The ordinary routine health examinations we often talk about cannot directly detect AIDS, unless you actively request to do special HIV-related tests in addition to routine items.
Last year, when I was volunteering for community disease control, I met a 28-year-old Internet boy. The annual physical examination report organized by the work unit was "no abnormality". He had a low-grade fever for half a month and was scared to death. He came to me and asked me if the routine physical examination had missed the HIV test. I flipped through his physical examination list, which included liver and kidney function, chest X-ray, abdominal B-ultrasound, and blood routine. I didn't even select the four most basic infectious diseases items. It was strange that he could find out.
Don’t think that the physical examination institution is irresponsible. The purpose of ordinary physical examinations is to screen for common chronic diseases and organ dysfunction. There are no targeted testing items such as HIV antibodies and antigens in the list of items. Just like you can't measure your height with a weight measuring scale, a routine blood test checks the values of white blood cells, red blood cells, and platelets, and liver function tests look at aminotransferases. Even if there are abnormalities in these indicators, it may be a minor problem such as a cold or fatty liver, and has nothing to do with AIDS. If you really rely on these routine indicators to infer AIDS, you don't know how many people have been misdiagnosed.
Of course, not all items with the word "physical examination" cannot detect AIDS, it depends on what type of test you have. For example, pre-operative examinations, pre-blood transfusion examinations, and physical examinations for civil servants or the military. These are special physical examinations with special requirements. HIV screening has been included as a required item. This situation can be detected. Many people confuse such special physical examinations with annual routine health examinations, which is why they have the misunderstanding of "physical examination for AIDS."
Speaking of this, I have to mention a topic that has been hotly debated in the disease control and ethics circles in recent years: Should HIV screening be directly included in the required list of routine physical examinations?
Most of the supporters are clinical and disease control practitioners, and the data in their hands are really impressive: nearly 30% of HIV-infected people in China do not know that they are infected. Many people are already in the onset stage when they are discovered, and miss the best opportunity for treatment. If HIV screening of dozens of yuan is added to routine physical examinations by default, the rate of early diagnosis can be greatly improved. AIDS is no longer a terminal disease. If detected early and taken medicine on time, the survival period is almost the same as that of ordinary people, and it can also reduce uninformed transmission.
The objections are not unreasonable: HIV infection status is an extremely sensitive personal privacy.
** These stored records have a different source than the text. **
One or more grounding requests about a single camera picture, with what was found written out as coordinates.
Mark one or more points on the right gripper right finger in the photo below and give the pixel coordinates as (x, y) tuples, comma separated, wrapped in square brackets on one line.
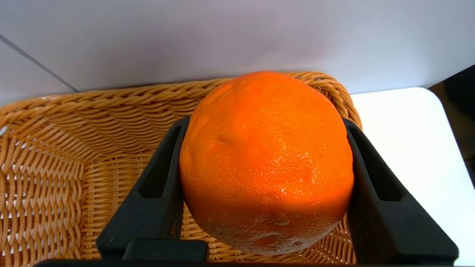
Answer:
[(389, 222)]

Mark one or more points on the orange wicker basket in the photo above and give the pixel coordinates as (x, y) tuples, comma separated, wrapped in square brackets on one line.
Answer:
[(55, 167)]

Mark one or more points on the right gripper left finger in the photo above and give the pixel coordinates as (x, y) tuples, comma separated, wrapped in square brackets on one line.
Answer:
[(148, 211)]

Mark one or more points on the orange fruit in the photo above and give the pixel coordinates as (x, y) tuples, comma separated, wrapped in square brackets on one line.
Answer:
[(267, 159)]

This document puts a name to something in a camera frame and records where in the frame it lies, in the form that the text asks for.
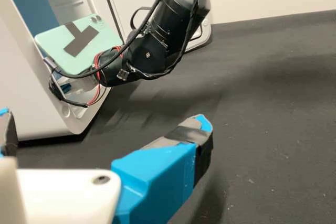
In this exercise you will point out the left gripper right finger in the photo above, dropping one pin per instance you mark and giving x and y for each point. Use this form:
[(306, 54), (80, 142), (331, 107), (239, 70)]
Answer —
[(157, 174)]

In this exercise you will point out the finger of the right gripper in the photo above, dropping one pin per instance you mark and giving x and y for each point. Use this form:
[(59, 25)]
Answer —
[(66, 88)]

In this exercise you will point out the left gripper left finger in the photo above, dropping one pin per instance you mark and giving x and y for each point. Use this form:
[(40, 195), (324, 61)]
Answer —
[(6, 132)]

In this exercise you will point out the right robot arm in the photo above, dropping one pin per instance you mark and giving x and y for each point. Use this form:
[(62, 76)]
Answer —
[(170, 11)]

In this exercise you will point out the right wrist camera phone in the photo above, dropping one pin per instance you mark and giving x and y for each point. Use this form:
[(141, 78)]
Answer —
[(52, 44)]

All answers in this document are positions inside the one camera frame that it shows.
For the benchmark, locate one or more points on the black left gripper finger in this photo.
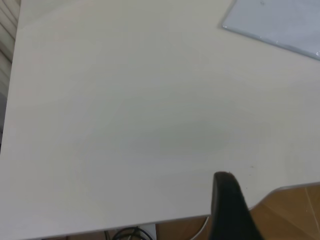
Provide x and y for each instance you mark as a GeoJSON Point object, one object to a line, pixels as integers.
{"type": "Point", "coordinates": [230, 212]}

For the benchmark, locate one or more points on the clear red-zipper document bag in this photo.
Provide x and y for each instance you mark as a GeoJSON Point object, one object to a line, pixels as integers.
{"type": "Point", "coordinates": [275, 20]}

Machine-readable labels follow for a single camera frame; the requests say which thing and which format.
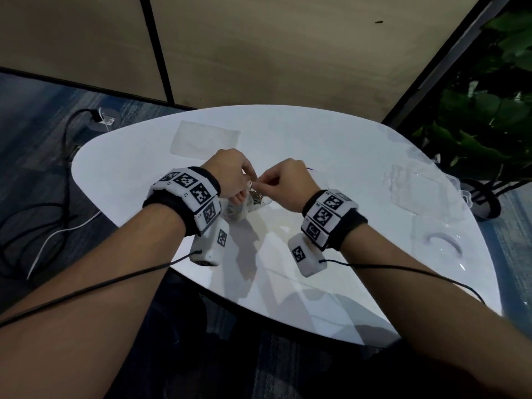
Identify person's right hand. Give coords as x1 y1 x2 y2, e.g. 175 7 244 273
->
255 158 321 215

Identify person's left hand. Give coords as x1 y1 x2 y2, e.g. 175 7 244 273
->
201 148 259 205

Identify small clear bag with metal parts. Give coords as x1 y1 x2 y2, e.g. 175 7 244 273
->
224 180 273 223

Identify person's right forearm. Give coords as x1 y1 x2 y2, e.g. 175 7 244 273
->
340 233 532 399

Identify person's left forearm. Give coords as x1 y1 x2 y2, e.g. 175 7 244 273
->
0 202 186 399

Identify flat clear plastic bag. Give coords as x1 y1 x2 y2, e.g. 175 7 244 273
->
170 120 242 161

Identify black wristband with marker tiles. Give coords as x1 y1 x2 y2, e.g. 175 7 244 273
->
301 189 369 252
142 166 222 237

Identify round floor socket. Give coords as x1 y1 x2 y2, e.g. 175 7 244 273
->
88 107 121 132

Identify clear plastic compartment box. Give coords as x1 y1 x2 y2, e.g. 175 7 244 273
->
383 163 475 217

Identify clear plastic lid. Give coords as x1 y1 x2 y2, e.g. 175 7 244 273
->
411 215 472 272

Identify black plant stand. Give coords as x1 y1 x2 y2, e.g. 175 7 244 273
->
459 178 504 221

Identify green leafy plant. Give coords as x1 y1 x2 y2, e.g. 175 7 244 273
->
411 11 532 181

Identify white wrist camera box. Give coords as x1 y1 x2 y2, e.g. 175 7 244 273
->
287 233 328 278
190 218 229 267

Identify thin black camera cable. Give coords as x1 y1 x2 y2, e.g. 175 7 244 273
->
0 250 203 328
319 259 486 305

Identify black floor cable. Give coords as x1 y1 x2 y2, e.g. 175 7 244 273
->
0 108 102 281

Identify white floor cable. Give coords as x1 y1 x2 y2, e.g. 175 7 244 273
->
26 210 101 282

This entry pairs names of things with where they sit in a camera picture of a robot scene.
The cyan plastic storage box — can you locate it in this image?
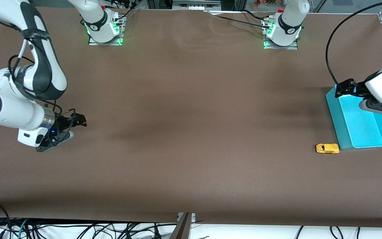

If it is included in routine physical examinations by default, many people may be tested without knowing it. If the information is leaked, it will have a devastating impact on the workplace and family of the infected people. There have been cases in which commercial medical examination institutions leaked the information of infected people. In the end, even if they lost money, they could not recover the reputational damage of the parties involved. At present, the two parties have not reached a unified conclusion, so until now, HIV testing in routine physical examinations is still an optional extra and will not be done by default.
To be honest, if you have really engaged in high-risk behaviors (such as unprotected sex, contact with needles from unknown sources, etc.), don’t wait for the annual routine physical examination to tell you the truth, or go directly to the local CDC. The test is free and anonymous. The most accurate fourth-generation reagents are used. A negative test 4 weeks after the high-risk test can basically rule out the problem.; If it’s too troublesome to run around, buy a self-test from a regular manufacturer online, either fingertip blood or saliva. The results will be available in 15 minutes, and the accuracy is sufficient.
Don't make blind guesses about the symptoms on Baidu, and don't think that the normal report of a routine physical examination is foolproof. If you really have concerns, go for a special test, which is more reliable than anything else.